All of the data should be reproduced word for word, though its pictures must be omitted.

▶ **The data**
----------
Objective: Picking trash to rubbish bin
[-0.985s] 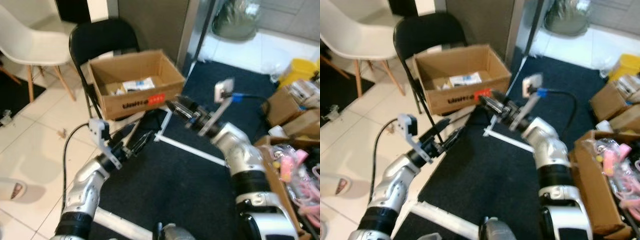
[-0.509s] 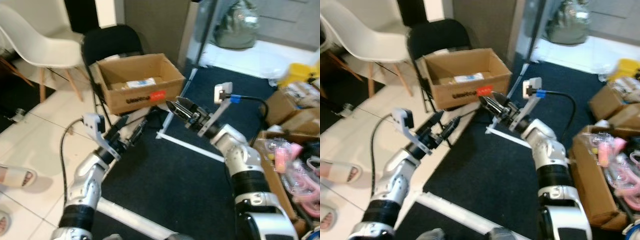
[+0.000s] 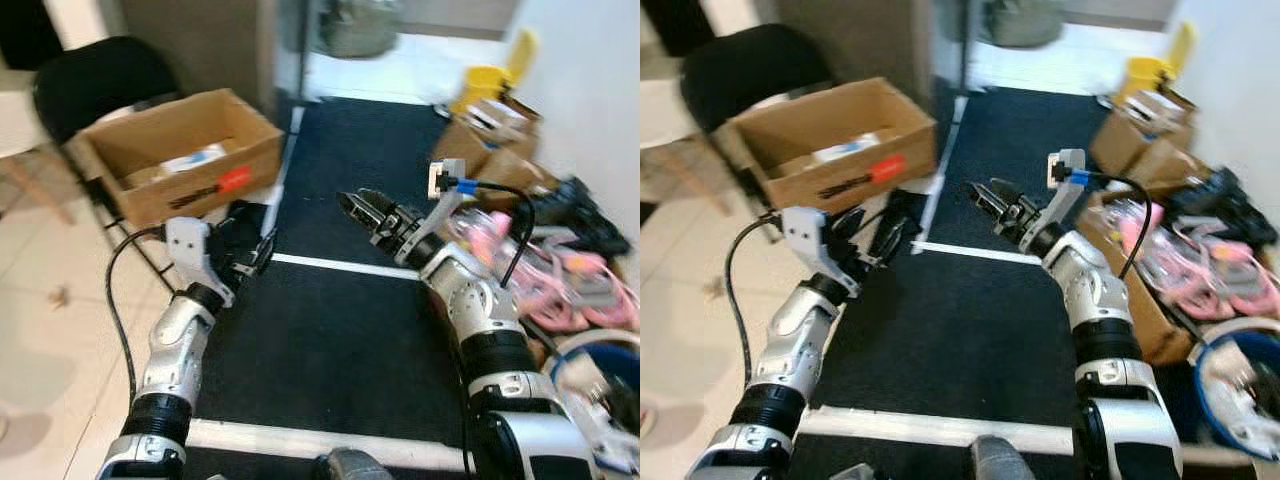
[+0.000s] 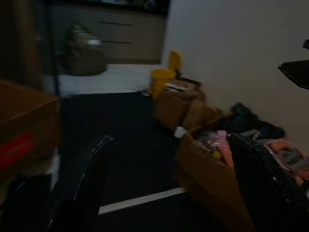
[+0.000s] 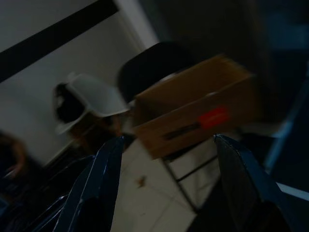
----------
▶ **Response for this exercise**
Objective: Picking trash to rubbish bin
[-0.985s] 
[-0.509s] 
[+0.000s] 
[+0.000s] 
[+0.000s] 

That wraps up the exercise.